3. ‘Transitional Justice’
43 As regards the subject matter of the Court’s judgment, it clarifies longstanding controversies over State immunity, generally regarding its nature, origin, and relationship to fundamental principles, as well as with special respect to cases of war crimes. Yet it is important to note that the Court defines its enquiry in narrow terms: The assessment is restricted solely to the question of State immunity in civil proceedings (Judgment paras 87, 91). The development of the law on immunity in criminal proceedings against State officials is expressly distinguished, thus rendering possible an independent evolution of this issue. The analysis of the territorial tort exception is limited to the context of an armed conflict (Judgment para. 65). It further does not define general requirements for enforcement immunity, but limits its assessment to the particular case (Judgment paras 115–117). Last but not least, the Court neither answers questions raised by the parties regarding waiver clauses, nor the existence of the individual’s right to compensation, nor Germany’s international responsibility (Judgment para. 108).

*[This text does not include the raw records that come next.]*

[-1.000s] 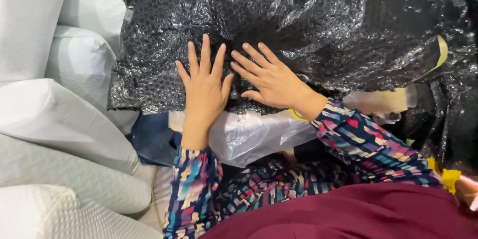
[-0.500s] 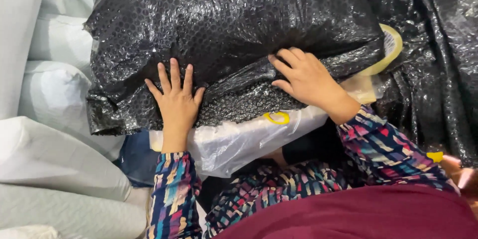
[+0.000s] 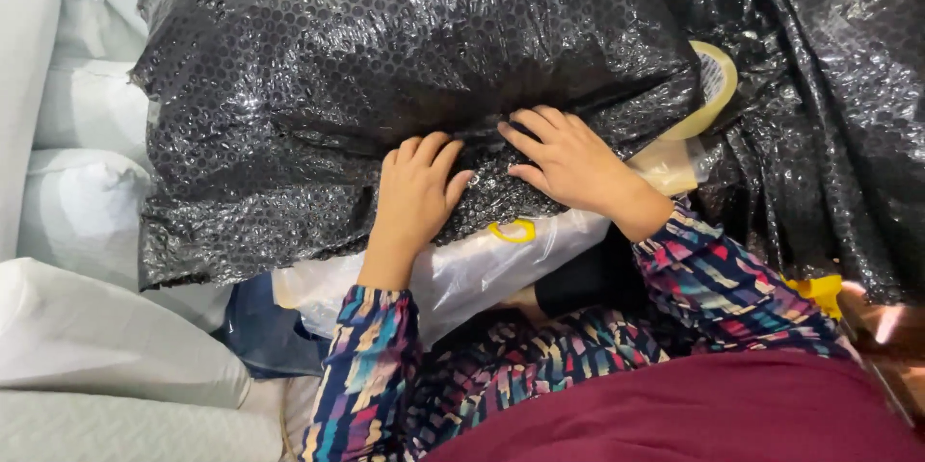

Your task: Wrapping a large foam cushion in black bubble wrap and securing it with clear adhesive tape using scissors.

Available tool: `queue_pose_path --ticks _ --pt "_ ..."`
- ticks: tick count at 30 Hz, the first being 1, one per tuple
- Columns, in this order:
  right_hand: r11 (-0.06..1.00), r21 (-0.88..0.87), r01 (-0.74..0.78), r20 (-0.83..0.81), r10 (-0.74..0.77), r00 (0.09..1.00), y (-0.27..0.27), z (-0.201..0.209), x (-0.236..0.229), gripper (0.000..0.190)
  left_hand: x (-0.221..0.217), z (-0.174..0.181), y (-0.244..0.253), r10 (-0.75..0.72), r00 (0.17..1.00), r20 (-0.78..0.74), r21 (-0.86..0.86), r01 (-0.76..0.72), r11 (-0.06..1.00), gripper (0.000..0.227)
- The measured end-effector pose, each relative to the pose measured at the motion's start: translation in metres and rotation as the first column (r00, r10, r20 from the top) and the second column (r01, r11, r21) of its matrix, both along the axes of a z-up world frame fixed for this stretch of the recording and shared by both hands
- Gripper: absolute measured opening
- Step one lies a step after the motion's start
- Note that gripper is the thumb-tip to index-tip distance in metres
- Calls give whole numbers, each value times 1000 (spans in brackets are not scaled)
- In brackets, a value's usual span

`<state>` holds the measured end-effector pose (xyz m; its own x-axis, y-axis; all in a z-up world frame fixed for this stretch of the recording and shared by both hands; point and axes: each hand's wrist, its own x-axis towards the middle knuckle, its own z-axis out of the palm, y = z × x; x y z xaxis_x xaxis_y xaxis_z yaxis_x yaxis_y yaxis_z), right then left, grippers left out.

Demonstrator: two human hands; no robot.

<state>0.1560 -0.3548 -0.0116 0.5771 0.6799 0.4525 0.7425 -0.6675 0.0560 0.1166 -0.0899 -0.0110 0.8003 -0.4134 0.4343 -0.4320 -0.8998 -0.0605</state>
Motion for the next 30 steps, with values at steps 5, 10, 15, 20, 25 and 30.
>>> queue_pose_path --ticks 5,10,15,20,25,30 --pt "990 103 -93 66 86 994 -36 0 -2 42 8 -10 4 37 998 -41 36 -36 999 52" --pt "992 -1 130 242 -126 962 -68 -6 1 51 7 -21 8 39 998 -41 45 -37 998 55" --pt "989 149 6 143 -28 989 -95 -10 8 34 7 -19 5 47 999 -19 81 -45 996 56" --pt "854 454 254 36 -303 952 -142 31 -10 44 -1 1 -3 -5 1000 3 34 4 999 50" --pt "865 371 336 -82 -331 940 -161 18 -10 42 0 1 -4 -3 1000 -6 49 3 999 52" --pt "861 475 183 101 -260 960 -173 -18 8 39 7 -17 2 52 999 -10 114 -50 992 56"
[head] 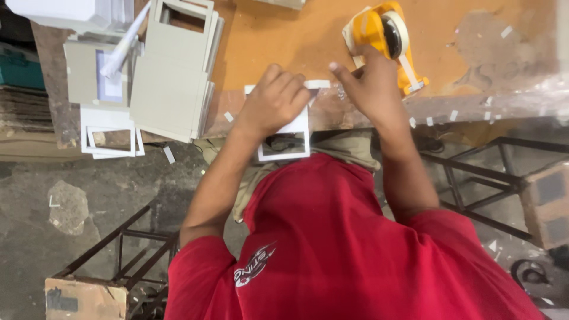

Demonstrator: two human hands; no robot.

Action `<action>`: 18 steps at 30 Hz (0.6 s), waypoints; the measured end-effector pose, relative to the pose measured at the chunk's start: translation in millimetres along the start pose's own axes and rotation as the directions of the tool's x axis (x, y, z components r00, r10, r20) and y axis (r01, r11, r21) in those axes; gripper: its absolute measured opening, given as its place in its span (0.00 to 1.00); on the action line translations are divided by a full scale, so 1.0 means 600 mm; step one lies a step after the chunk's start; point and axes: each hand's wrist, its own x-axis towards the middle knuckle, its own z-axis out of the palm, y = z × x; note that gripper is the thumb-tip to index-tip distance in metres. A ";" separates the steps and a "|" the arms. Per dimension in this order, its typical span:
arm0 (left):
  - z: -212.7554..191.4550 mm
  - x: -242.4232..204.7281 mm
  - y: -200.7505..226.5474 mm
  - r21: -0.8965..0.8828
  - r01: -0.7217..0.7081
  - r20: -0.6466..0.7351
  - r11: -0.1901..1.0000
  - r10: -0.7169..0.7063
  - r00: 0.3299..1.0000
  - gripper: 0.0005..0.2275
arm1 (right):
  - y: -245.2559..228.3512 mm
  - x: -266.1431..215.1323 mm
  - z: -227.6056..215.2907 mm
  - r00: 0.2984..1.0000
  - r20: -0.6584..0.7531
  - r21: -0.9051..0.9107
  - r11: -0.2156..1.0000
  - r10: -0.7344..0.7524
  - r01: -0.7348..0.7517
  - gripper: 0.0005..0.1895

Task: The person assembles white rectangular frames by folding and taping edges with a handheld tape dispenser. They repeatedly pick frames from a stack, fold the flaps, apply tape to secure corners, and set the finished frames aside on the table.

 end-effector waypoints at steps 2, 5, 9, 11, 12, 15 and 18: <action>0.001 -0.014 -0.014 -0.038 0.143 -0.002 0.989 -0.143 0.990 0.06 | 0.028 0.004 0.007 0.995 -0.047 -0.064 0.994 -0.088 0.085 0.19; 0.026 -0.037 -0.043 -0.130 0.437 0.032 0.890 -0.437 0.899 0.06 | 0.067 -0.002 0.043 0.993 -0.086 -0.030 0.997 -0.080 0.077 0.16; 0.086 -0.067 -0.080 -0.195 0.725 0.128 0.660 -0.716 0.686 0.04 | 0.098 -0.017 0.099 0.964 -0.098 -0.020 0.969 -0.246 0.245 0.09; 0.111 -0.080 -0.091 -0.103 0.700 0.094 0.707 -0.694 0.714 0.14 | 0.106 -0.012 0.109 0.951 -0.155 0.022 0.962 -0.267 0.273 0.07; 0.121 -0.086 -0.093 -0.055 0.688 0.080 0.723 -0.684 0.725 0.20 | 0.109 -0.008 0.111 0.961 -0.179 0.083 0.970 -0.212 0.229 0.07; 0.143 -0.101 -0.082 0.095 0.682 0.111 0.725 -0.689 0.716 0.22 | 0.118 -0.002 0.114 0.964 -0.216 0.139 0.972 -0.156 0.188 0.05; 0.144 -0.109 -0.078 0.117 0.671 0.194 0.732 -0.679 0.708 0.13 | 0.120 0.004 0.117 0.959 -0.227 0.152 0.966 -0.171 0.209 0.05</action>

44 Nevertheless, the Court takes a firm stand regarding the resolution of post-war claims, recognizing realities of the aftermath of war. Even though the Court acknowledges and denounces the unjust consequences of the current state of law on State immunity, where victims might be left without compensation, it rightly recognizes that State immunity is only one aspect of the overall endeavour to restore peace and harmony and to promote reconciliation in the aftermath of a conflict. Not the lawful possibility of States to rely on immunity alone makes for the ‘justice gap’. Rather the facts that Germany may refuse to renegotiate, that Italy seems unable to exercise diplomatic protection, and that victims are not attributed a right to compensation, either under German national law or under international law, are the origin of the ‘regret’ and ‘surprise’ which the Court expresses about the resulting denial of compensation. Against this background, the Court’s emphasis that State immunity occupies ‘an important place in international law and international relations’ and that every exception of State immunity represents a departure from the principle of sovereign equality, ‘one of the fundamental principles of the international order’ (Judgment para. 57), indicates that the Court sees the solution to such injustice on another level. As the Court’s proposal to re-engage in negotiation shows, the process of transitional justice is not incumbent on one single State. Contemporary international law requires States rather to seek solutions consensually.